Weight: couldn’t be bothered but somewhere in the high 96s given my other weigh ins this week
I’m getting noticeably softer and it’s not just my imagination because I can literally pinch more stuff.
It’s really messing with my head
also, nothing else is going great- digestion is off, I’ve been more tired than usual and feeling unusually cold. I thought at least I’d feel better getting fatter
9 days ago you were at 95.2 pounds. 20 days ago 95.6. I think your reaction is entirely in your head. You can check my log for a recent post of what it looks like when one is too aggressive
I have been feeling better, but I didn’t start out as lean as you either so I found that sweet spot earlier. You still have ways to go. And, don’t expect to feel great if you continue doing too much stuff and again pouncing on your body whenever it gives you any indication that it actually has recovered a bit. In theory, I imagine you could gain weight and still continue to feel as poorly as a consequence of this habit alone.
It’s ok. If I squint real hard and flex just right and use my imagination I can see my serratuseses. And I’m a pudding sack.
When the muscle is developed it will stand out.
You’re very stressed, and just guessing, but maybe a little scared. I’ve known a few people who have been through that curriculum. It’s a real scorcher.
The good news is that taking the laplace of them seems easy enough. From what I understand, you end up with a heaviside function when solving linear diff eqs with delta functions on the RHS
My biggest struggle with math is that I have a hard time understanding the expressions. I like things written out in verbal form so I get lost when all the explanations are strange symbols
felt decent going in but a bit low energy, jumps and swings felt good and got things going a bit, pistols sucked and needed LONG rests, I’ll try again on Wednesday, shrimp squats killed quads
@alex_uk looks like good sleep and lack of stress is bad for performance
It is weird but still seems that way for me, but don’t use that as an excuse to drive yourself into the ground, we know long term that will kill us! Particularly when you couple outside stress with mega gym work, it’s why I stick with 3 a weeks and am mostly sedentary outside this, my step count would average about 2k I reckon!

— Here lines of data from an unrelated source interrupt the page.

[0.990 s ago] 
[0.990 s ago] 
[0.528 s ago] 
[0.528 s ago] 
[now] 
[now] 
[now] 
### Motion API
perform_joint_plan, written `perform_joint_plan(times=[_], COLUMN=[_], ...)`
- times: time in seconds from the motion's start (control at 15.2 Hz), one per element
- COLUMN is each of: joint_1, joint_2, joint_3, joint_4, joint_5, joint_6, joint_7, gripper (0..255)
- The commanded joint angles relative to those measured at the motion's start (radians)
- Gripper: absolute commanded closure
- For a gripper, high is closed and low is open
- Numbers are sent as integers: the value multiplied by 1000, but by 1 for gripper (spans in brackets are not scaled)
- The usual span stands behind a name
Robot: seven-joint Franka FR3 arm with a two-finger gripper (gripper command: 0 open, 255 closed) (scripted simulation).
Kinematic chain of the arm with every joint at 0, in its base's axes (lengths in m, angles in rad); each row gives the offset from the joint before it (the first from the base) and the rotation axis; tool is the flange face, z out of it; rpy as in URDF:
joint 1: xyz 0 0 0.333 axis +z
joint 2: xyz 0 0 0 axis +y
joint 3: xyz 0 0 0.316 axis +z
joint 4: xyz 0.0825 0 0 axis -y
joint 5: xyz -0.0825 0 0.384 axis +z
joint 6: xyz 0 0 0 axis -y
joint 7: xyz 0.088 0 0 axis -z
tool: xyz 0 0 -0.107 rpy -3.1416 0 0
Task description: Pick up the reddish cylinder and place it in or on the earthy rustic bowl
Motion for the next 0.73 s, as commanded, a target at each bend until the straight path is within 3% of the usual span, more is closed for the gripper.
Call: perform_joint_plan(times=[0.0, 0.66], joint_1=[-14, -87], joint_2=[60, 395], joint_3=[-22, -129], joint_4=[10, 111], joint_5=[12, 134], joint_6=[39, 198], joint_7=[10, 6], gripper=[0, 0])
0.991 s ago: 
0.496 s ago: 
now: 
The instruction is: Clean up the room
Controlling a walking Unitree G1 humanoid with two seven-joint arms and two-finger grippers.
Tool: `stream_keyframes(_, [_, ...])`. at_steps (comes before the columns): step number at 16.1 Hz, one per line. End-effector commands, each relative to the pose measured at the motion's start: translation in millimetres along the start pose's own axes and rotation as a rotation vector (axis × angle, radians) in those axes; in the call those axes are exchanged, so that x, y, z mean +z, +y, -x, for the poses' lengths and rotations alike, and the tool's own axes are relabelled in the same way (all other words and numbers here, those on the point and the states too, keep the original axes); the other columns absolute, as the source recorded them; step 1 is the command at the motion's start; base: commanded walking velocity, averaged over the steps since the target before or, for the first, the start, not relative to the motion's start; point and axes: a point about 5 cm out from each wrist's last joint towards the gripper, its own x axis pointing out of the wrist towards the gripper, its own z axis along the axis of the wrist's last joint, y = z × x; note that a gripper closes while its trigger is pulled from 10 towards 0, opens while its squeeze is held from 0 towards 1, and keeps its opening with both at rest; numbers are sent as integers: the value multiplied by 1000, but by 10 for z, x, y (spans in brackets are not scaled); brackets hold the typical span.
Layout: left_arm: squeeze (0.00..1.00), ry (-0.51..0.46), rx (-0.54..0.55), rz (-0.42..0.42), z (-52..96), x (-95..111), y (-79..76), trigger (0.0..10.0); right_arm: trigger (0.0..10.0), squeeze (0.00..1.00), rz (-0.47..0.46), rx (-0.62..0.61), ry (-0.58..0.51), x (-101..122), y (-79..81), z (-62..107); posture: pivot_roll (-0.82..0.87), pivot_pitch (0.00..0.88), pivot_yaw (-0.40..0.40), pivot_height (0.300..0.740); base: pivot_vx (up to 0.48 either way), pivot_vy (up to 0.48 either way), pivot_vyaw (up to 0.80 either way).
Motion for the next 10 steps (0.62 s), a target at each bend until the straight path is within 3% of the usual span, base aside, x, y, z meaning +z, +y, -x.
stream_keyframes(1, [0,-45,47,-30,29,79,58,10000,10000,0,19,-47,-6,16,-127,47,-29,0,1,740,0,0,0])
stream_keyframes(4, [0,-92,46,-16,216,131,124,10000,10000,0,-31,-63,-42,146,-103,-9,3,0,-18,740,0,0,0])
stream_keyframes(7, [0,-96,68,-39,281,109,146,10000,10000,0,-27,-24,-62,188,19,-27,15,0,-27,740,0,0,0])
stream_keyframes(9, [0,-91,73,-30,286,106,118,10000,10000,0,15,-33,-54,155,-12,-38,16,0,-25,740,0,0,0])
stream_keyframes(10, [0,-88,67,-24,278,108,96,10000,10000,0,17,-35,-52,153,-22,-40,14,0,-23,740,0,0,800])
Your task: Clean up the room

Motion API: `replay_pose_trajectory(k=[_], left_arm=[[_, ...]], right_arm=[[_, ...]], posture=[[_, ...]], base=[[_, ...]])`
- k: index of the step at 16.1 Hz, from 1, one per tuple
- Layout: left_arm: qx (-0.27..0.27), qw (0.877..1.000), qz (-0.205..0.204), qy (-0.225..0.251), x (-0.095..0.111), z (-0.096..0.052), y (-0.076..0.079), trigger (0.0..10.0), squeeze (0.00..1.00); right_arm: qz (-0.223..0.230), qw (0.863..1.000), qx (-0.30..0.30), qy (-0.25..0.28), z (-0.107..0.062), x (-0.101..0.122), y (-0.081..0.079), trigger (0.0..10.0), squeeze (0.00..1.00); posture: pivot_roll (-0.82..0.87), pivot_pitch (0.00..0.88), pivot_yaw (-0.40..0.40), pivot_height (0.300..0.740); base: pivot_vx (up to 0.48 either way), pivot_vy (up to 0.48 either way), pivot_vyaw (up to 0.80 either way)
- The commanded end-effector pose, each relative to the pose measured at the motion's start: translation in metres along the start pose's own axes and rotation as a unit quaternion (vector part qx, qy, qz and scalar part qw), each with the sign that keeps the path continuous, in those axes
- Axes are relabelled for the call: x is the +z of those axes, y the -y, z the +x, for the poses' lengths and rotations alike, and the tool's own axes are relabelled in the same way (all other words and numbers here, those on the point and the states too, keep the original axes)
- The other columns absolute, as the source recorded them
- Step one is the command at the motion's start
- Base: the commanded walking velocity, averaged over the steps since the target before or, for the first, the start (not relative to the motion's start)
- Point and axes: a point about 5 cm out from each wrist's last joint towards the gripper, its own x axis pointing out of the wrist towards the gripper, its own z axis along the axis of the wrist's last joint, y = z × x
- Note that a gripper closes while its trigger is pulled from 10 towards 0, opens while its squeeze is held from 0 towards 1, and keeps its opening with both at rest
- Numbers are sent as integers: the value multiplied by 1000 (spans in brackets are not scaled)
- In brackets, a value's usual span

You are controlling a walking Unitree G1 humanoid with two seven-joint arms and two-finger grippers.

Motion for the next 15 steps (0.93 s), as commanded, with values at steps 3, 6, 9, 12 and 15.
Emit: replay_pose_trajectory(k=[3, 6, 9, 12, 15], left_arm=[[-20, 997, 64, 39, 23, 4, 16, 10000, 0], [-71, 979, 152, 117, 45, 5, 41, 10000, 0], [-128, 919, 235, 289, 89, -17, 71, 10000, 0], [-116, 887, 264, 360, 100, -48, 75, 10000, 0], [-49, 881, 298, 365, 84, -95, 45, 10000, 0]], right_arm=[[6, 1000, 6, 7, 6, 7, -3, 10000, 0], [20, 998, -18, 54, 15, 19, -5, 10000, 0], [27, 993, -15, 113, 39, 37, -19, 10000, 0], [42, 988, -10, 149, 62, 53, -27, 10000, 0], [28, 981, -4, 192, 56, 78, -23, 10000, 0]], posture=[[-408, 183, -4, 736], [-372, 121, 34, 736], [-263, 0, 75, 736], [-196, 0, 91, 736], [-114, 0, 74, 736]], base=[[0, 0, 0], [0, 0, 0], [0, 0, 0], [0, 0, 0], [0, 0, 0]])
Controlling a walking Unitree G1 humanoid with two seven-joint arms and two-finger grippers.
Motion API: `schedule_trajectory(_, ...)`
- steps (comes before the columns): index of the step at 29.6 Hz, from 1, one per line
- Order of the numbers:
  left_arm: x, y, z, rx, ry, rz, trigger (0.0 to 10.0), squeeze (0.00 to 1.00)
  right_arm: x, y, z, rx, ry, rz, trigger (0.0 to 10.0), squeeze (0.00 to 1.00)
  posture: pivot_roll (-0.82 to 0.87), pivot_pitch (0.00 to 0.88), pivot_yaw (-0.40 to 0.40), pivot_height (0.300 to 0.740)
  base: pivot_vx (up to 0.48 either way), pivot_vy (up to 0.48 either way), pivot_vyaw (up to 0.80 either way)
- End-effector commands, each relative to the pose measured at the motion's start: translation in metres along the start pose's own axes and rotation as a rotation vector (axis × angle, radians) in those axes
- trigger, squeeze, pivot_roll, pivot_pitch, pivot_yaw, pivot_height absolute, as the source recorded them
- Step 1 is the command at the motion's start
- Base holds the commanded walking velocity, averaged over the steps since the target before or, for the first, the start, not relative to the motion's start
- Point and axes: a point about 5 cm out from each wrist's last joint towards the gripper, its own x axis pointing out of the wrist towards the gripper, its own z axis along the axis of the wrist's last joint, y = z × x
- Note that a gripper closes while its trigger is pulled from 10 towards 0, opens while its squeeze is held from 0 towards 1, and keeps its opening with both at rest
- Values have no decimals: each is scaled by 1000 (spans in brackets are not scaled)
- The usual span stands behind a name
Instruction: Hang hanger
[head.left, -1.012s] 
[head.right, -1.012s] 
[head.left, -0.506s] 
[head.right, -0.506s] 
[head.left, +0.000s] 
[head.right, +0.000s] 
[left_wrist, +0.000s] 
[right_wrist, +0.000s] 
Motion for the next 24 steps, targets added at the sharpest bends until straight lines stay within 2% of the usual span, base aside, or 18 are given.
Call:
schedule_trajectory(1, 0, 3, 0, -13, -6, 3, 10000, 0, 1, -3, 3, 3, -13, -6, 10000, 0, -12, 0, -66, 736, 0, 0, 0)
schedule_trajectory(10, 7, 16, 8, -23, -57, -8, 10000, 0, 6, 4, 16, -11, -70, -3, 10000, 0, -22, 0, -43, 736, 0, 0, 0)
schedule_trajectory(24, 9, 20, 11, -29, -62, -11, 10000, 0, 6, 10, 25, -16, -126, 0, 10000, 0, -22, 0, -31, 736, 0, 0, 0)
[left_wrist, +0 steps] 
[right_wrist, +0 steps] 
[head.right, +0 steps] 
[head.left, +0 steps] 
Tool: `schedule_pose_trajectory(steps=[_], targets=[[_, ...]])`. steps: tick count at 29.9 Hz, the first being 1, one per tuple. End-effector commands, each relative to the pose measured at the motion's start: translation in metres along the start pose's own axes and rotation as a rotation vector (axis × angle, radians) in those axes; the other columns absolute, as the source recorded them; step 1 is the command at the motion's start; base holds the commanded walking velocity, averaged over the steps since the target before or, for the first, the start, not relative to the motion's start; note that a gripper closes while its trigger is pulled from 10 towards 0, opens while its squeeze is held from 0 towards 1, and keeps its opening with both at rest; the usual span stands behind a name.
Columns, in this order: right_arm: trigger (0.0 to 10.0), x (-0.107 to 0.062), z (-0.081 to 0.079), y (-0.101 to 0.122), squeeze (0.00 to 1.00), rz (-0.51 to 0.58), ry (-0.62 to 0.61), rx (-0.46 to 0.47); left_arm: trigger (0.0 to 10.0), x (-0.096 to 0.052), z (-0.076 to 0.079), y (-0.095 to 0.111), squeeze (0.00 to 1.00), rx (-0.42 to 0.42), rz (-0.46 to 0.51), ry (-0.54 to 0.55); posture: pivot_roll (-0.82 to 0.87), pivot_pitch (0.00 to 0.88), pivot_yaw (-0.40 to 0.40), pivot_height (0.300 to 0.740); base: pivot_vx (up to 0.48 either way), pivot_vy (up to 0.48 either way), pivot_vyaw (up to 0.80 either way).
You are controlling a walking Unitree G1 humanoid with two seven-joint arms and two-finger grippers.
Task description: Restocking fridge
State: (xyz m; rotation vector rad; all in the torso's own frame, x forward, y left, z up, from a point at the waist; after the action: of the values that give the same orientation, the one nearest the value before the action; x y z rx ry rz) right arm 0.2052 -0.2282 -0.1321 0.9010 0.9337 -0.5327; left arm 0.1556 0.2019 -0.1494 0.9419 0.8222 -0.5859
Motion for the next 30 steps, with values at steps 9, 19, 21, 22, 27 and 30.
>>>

I hit 15-25k on work days, but I feel like my off days are pretty sedentary, all i do is look after the kids and lift (I don’t have my phone in my pocket when I lift, so that doesn’t even count towards the step count). I genuinely find it hard to imagine cutting many more steps out of my day.
I’m not 100% sure as I care so little to track it. I work from home, in my kitchen, I don’t even have to get up for water, and it’s about 3 steps for coffee, my gym is in my garage, I shop once a week and go to the fire station once a week outside of call outs (in car, but looking at electrifying my bike, I reckon on an electric bike I can beat my time in by car).
I usually go out for walks with the family once or twice a week and end up walking the kids to school maybe once a week, the school is about 5 mins each way. I just have very little reason to walk (yes health reasons aside).
But the purpose of me mentioning that was to subtly say to Anna that Stress PRs are all well and good if you manage recovery in other ways, the purpose was not to point out what a lazy turd I am!
My comments were totally self directed, I absolutely can’t wrap my head around that kind of lifestyle but that’s not to say I think it’s worse than my own, or pass judgement. I am spending a fair bit of thought recently on career changes, and whether I could actually thrive doing certain types of jobs which is probably where the thought process came from.